### What is being asked
A complete answer lists every line of the material where the string "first" occurs.
□ □ □ □ □
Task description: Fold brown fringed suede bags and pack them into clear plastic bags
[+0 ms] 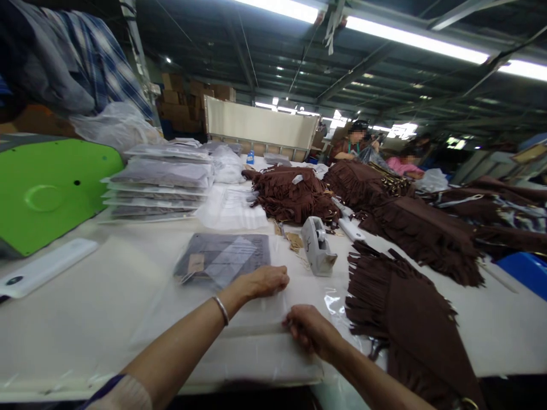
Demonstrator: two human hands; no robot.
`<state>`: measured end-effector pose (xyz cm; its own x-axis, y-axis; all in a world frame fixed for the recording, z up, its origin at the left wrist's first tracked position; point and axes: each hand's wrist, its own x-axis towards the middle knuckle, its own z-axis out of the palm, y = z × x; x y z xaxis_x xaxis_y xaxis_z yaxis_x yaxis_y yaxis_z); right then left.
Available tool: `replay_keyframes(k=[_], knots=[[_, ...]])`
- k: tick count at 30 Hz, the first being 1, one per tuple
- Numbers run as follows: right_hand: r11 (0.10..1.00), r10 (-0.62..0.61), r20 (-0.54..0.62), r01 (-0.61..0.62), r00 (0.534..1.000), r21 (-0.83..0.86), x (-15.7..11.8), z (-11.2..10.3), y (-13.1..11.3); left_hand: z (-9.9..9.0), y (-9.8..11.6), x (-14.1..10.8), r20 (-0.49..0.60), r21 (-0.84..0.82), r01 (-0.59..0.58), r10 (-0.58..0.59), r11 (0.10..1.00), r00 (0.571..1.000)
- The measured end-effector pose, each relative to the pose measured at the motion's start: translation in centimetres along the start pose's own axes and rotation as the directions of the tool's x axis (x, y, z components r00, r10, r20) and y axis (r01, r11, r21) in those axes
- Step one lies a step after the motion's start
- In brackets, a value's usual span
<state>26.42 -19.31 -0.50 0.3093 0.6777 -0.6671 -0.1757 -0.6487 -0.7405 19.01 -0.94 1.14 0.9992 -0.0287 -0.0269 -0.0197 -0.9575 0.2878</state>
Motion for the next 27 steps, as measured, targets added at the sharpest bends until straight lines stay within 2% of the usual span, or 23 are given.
replay_keyframes(k=[4,6,10,13,15,18,20,22,24,25,27], knots=[[0.999,-0.035,0.087,0.036,0.996,-0.009,-2.0,-0.4,2.8,0.4,-0.1,-0.2,-0.042,-0.025,0.016,-0.017,1.000,0.999],[0.998,-0.065,0.083,0.066,0.994,-0.010,-2.6,-1.1,3.0,0.6,-0.2,-0.4,-0.069,-0.046,-0.003,0.000,0.999,0.998],[0.976,-0.191,-0.101,0.200,0.976,0.090,-1.7,-2.2,0.1,1.0,-0.3,-0.5,-0.118,-0.077,-0.036,0.026,0.996,0.993],[0.970,-0.188,-0.044,0.192,0.981,0.150,0.0,-1.5,-2.2,1.1,0.0,-0.5,-0.153,-0.087,-0.029,0.015,0.996,0.988],[0.978,-0.148,0.008,0.145,0.989,0.149,0.9,-0.5,-2.5,1.1,0.5,-1.0,-0.194,-0.095,-0.008,-0.011,0.995,0.981],[0.988,-0.103,0.018,0.100,0.995,0.117,1.4,0.6,-1.0,1.1,1.2,-3.2,-0.282,-0.098,0.059,-0.085,0.993,0.956],[0.989,-0.079,0.046,0.073,0.996,0.126,1.4,0.3,0.6,1.2,1.3,-6.1,-0.350,-0.084,0.166,-0.185,0.983,0.918],[0.994,-0.034,0.095,0.024,0.995,0.103,1.4,-0.8,1.6,1.4,1.0,-10.2,-0.402,-0.102,0.290,-0.306,0.952,0.863],[0.999,0.036,0.134,-0.040,0.990,0.028,1.8,-2.1,1.8,1.4,0.1,-14.9,-0.467,-0.181,0.415,-0.449,0.892,0.762],[0.997,0.078,0.136,-0.078,0.988,-0.006,2.1,-2.7,1.6,1.3,-0.5,-17.3,-0.507,-0.241,0.486,-0.536,0.840,0.675],[0.989,0.145,0.096,-0.143,0.985,-0.029,2.9,-3.3,0.7,0.9,-1.9,-21.7,-0.525,-0.383,0.651,-0.734,0.656,0.431]])
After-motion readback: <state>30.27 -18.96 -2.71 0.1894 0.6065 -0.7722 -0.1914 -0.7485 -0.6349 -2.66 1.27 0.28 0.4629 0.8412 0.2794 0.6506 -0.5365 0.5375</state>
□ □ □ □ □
### Task result
`<state>`: measured end-effector pose (xyz cm; its own x-axis, y-axis; all in a world frame fixed for the recording, z up, its origin at the left wrist's first tracked position; point and axes: each hand's wrist, its own x-axis towards the middle knuckle, its own z-axis out of the palm, y = z × x; x y z xaxis_x xaxis_y xaxis_z yaxis_x yaxis_y yaxis_z); right then left.
- k: tick count at 30 Hz, the first being 1, one per tuple

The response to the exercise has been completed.